**Description of the task**
Give back every record verbatim, but not the pictures.

**Data**
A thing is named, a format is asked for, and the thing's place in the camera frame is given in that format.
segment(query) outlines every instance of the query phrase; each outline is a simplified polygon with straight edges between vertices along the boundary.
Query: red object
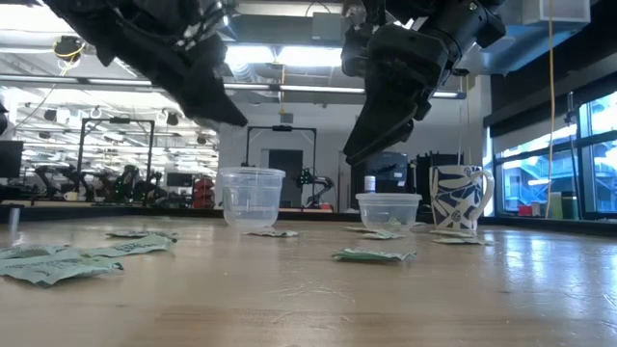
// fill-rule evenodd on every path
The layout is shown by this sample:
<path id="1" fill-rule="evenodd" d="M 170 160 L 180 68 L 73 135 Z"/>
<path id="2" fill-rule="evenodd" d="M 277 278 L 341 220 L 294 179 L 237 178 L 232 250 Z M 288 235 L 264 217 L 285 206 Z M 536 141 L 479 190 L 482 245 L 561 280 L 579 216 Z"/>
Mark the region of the red object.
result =
<path id="1" fill-rule="evenodd" d="M 210 178 L 197 181 L 193 187 L 193 208 L 214 208 L 214 183 Z"/>
<path id="2" fill-rule="evenodd" d="M 519 216 L 521 217 L 528 217 L 531 216 L 531 206 L 519 206 Z"/>

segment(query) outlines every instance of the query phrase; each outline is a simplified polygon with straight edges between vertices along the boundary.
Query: wooden table
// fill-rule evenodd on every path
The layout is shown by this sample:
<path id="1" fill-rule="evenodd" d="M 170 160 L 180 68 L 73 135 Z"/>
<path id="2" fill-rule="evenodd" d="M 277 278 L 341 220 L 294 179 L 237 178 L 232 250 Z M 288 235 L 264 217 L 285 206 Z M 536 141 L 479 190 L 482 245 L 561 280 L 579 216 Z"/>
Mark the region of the wooden table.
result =
<path id="1" fill-rule="evenodd" d="M 428 234 L 362 240 L 345 225 L 279 222 L 300 237 L 272 239 L 208 219 L 22 224 L 27 243 L 102 246 L 106 231 L 142 228 L 181 240 L 172 253 L 122 258 L 123 273 L 46 290 L 0 279 L 0 345 L 617 346 L 613 240 L 486 228 L 493 247 L 446 246 Z M 332 261 L 344 247 L 417 257 Z"/>

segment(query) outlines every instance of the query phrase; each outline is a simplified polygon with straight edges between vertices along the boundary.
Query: monitor
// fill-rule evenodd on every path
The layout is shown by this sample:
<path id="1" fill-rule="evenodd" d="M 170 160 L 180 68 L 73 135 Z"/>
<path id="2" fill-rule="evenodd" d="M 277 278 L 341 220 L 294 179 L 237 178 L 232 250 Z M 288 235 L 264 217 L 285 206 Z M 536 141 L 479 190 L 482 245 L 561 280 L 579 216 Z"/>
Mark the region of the monitor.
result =
<path id="1" fill-rule="evenodd" d="M 167 173 L 168 187 L 192 187 L 192 173 Z"/>
<path id="2" fill-rule="evenodd" d="M 19 178 L 23 142 L 0 141 L 0 178 Z"/>

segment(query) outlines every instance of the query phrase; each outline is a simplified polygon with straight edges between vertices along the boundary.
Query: clear plastic cup
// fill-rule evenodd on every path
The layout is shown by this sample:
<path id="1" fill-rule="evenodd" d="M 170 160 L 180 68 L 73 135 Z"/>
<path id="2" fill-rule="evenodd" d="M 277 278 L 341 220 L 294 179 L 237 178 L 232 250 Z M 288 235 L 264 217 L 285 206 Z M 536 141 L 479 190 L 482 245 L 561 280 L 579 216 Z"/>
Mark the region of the clear plastic cup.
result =
<path id="1" fill-rule="evenodd" d="M 407 231 L 416 222 L 418 194 L 356 194 L 365 227 L 373 230 Z"/>
<path id="2" fill-rule="evenodd" d="M 232 227 L 271 227 L 279 217 L 285 172 L 260 168 L 222 168 L 223 216 Z"/>

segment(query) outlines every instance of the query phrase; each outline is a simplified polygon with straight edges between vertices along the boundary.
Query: green paper scrap
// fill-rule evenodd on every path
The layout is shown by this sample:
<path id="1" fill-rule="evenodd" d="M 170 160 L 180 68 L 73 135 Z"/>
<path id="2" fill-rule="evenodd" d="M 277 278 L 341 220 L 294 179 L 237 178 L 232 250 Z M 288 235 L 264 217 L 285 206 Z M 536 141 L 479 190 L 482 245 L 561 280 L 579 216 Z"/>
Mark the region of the green paper scrap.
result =
<path id="1" fill-rule="evenodd" d="M 150 235 L 158 235 L 162 237 L 167 237 L 170 240 L 177 242 L 177 232 L 167 233 L 163 231 L 112 231 L 107 232 L 105 235 L 109 237 L 123 237 L 123 238 L 142 238 Z"/>
<path id="2" fill-rule="evenodd" d="M 111 247 L 83 249 L 86 256 L 123 256 L 129 254 L 146 254 L 153 251 L 168 251 L 173 241 L 167 237 L 150 235 L 136 241 L 120 242 Z"/>
<path id="3" fill-rule="evenodd" d="M 412 254 L 395 254 L 375 252 L 362 249 L 343 249 L 335 254 L 333 257 L 339 261 L 381 261 L 381 262 L 401 262 L 407 257 L 413 258 L 416 253 Z"/>
<path id="4" fill-rule="evenodd" d="M 481 246 L 493 246 L 493 243 L 484 240 L 471 239 L 471 238 L 455 238 L 455 237 L 443 237 L 433 240 L 433 242 L 446 244 L 446 245 L 481 245 Z"/>
<path id="5" fill-rule="evenodd" d="M 69 245 L 18 245 L 0 250 L 0 259 L 29 258 L 52 255 L 64 251 Z"/>
<path id="6" fill-rule="evenodd" d="M 59 280 L 108 274 L 122 265 L 106 257 L 86 258 L 75 249 L 53 255 L 0 260 L 0 276 L 27 280 L 40 288 L 49 288 Z"/>
<path id="7" fill-rule="evenodd" d="M 444 236 L 462 237 L 462 238 L 475 238 L 474 233 L 463 232 L 463 231 L 431 230 L 429 231 L 429 233 L 437 234 L 437 235 L 444 235 Z"/>
<path id="8" fill-rule="evenodd" d="M 379 232 L 378 230 L 372 230 L 366 227 L 344 227 L 345 231 L 353 231 L 353 232 L 361 232 L 361 233 L 371 233 L 371 232 Z"/>
<path id="9" fill-rule="evenodd" d="M 369 239 L 369 240 L 395 240 L 399 238 L 403 238 L 405 235 L 400 235 L 397 233 L 389 232 L 389 231 L 376 231 L 365 233 L 361 236 L 361 238 Z"/>
<path id="10" fill-rule="evenodd" d="M 296 231 L 249 231 L 247 235 L 270 236 L 270 237 L 294 237 L 298 236 Z"/>

**Answer to the exercise**
A thing is named, a format is asked for, and the thing's place in the camera frame is given in that format.
segment(query) outlines every instance of the query phrase; each outline is a simplified polygon with straight edges between vertices along the boundary.
Query: red object
// fill-rule evenodd on every path
The layout is shown by this sample:
<path id="1" fill-rule="evenodd" d="M 170 160 L 180 68 L 73 135 Z"/>
<path id="2" fill-rule="evenodd" d="M 277 278 L 341 220 L 294 179 L 237 178 L 232 250 Z M 288 235 L 264 217 L 285 206 Z M 536 141 L 479 190 L 482 245 L 561 280 L 579 216 Z"/>
Mark the region of the red object.
result =
<path id="1" fill-rule="evenodd" d="M 210 178 L 197 181 L 193 187 L 193 208 L 214 208 L 214 183 Z"/>
<path id="2" fill-rule="evenodd" d="M 519 216 L 521 217 L 528 217 L 531 216 L 531 206 L 519 206 Z"/>

segment(query) outlines every instance of the query phrase; each outline is a simplified polygon with straight edges between vertices along the boundary.
Query: wooden table
// fill-rule evenodd on every path
The layout is shown by this sample:
<path id="1" fill-rule="evenodd" d="M 170 160 L 180 68 L 73 135 Z"/>
<path id="2" fill-rule="evenodd" d="M 277 278 L 341 220 L 294 179 L 237 178 L 232 250 Z M 288 235 L 264 217 L 285 206 Z M 536 141 L 479 190 L 482 245 L 561 280 L 579 216 Z"/>
Mark the region of the wooden table.
result =
<path id="1" fill-rule="evenodd" d="M 428 234 L 362 240 L 345 225 L 279 222 L 300 237 L 272 239 L 208 219 L 22 224 L 27 243 L 102 246 L 106 231 L 142 228 L 181 240 L 172 253 L 122 258 L 123 273 L 46 290 L 0 279 L 0 345 L 617 346 L 613 240 L 486 228 L 493 247 L 446 246 Z M 332 261 L 344 247 L 417 257 Z"/>

segment(query) outlines every instance of the query phrase; each outline is a simplified polygon with straight edges between vertices along the boundary.
Query: monitor
// fill-rule evenodd on every path
The layout is shown by this sample:
<path id="1" fill-rule="evenodd" d="M 170 160 L 180 68 L 73 135 Z"/>
<path id="2" fill-rule="evenodd" d="M 277 278 L 341 220 L 294 179 L 237 178 L 232 250 Z M 288 235 L 264 217 L 285 206 Z M 536 141 L 479 190 L 482 245 L 561 280 L 579 216 Z"/>
Mark the region of the monitor.
result =
<path id="1" fill-rule="evenodd" d="M 167 173 L 168 187 L 192 187 L 192 173 Z"/>
<path id="2" fill-rule="evenodd" d="M 19 178 L 23 142 L 0 141 L 0 178 Z"/>

segment(query) outlines every instance of the query phrase; each outline is a simplified polygon with straight edges between vertices along the boundary.
Query: clear plastic cup
// fill-rule evenodd on every path
The layout is shown by this sample:
<path id="1" fill-rule="evenodd" d="M 170 160 L 180 68 L 73 135 Z"/>
<path id="2" fill-rule="evenodd" d="M 277 278 L 341 220 L 294 179 L 237 178 L 232 250 Z M 288 235 L 264 217 L 285 206 Z M 536 141 L 479 190 L 482 245 L 561 280 L 579 216 Z"/>
Mark the region of the clear plastic cup.
result =
<path id="1" fill-rule="evenodd" d="M 407 231 L 416 222 L 418 194 L 356 194 L 365 227 L 373 230 Z"/>
<path id="2" fill-rule="evenodd" d="M 232 227 L 271 227 L 279 217 L 285 172 L 260 168 L 222 168 L 223 216 Z"/>

segment(query) outlines every instance of the query phrase; each outline is a simplified polygon with straight edges between vertices along the boundary.
Query: green paper scrap
// fill-rule evenodd on every path
The layout is shown by this sample:
<path id="1" fill-rule="evenodd" d="M 170 160 L 180 68 L 73 135 Z"/>
<path id="2" fill-rule="evenodd" d="M 277 278 L 341 220 L 294 179 L 237 178 L 232 250 Z M 288 235 L 264 217 L 285 206 Z M 536 141 L 479 190 L 482 245 L 561 280 L 579 216 Z"/>
Mark the region of the green paper scrap.
result =
<path id="1" fill-rule="evenodd" d="M 150 235 L 158 235 L 162 237 L 167 237 L 170 240 L 177 242 L 177 232 L 167 233 L 163 231 L 112 231 L 107 232 L 105 235 L 109 237 L 123 237 L 123 238 L 142 238 Z"/>
<path id="2" fill-rule="evenodd" d="M 111 247 L 83 249 L 86 256 L 123 256 L 129 254 L 146 254 L 153 251 L 168 251 L 173 241 L 167 237 L 150 235 L 136 241 L 120 242 Z"/>
<path id="3" fill-rule="evenodd" d="M 412 254 L 395 254 L 375 252 L 362 249 L 343 249 L 335 254 L 333 257 L 339 261 L 381 261 L 381 262 L 401 262 L 407 257 L 413 258 L 416 253 Z"/>
<path id="4" fill-rule="evenodd" d="M 481 246 L 493 246 L 493 243 L 484 240 L 471 239 L 471 238 L 455 238 L 455 237 L 443 237 L 433 240 L 433 242 L 446 244 L 446 245 L 481 245 Z"/>
<path id="5" fill-rule="evenodd" d="M 69 245 L 18 245 L 0 250 L 0 259 L 29 258 L 52 255 L 64 251 Z"/>
<path id="6" fill-rule="evenodd" d="M 59 280 L 108 274 L 122 265 L 106 257 L 86 258 L 75 249 L 53 255 L 0 260 L 0 276 L 27 280 L 40 288 L 49 288 Z"/>
<path id="7" fill-rule="evenodd" d="M 444 236 L 462 237 L 462 238 L 475 238 L 474 233 L 463 232 L 463 231 L 431 230 L 429 231 L 429 233 L 437 234 L 437 235 L 444 235 Z"/>
<path id="8" fill-rule="evenodd" d="M 379 232 L 378 230 L 372 230 L 366 227 L 344 227 L 345 231 L 353 231 L 353 232 L 361 232 L 361 233 L 371 233 L 371 232 Z"/>
<path id="9" fill-rule="evenodd" d="M 369 239 L 369 240 L 395 240 L 399 238 L 403 238 L 405 235 L 400 235 L 397 233 L 389 232 L 389 231 L 376 231 L 365 233 L 361 236 L 361 238 Z"/>
<path id="10" fill-rule="evenodd" d="M 296 231 L 249 231 L 247 235 L 270 236 L 270 237 L 294 237 L 298 236 Z"/>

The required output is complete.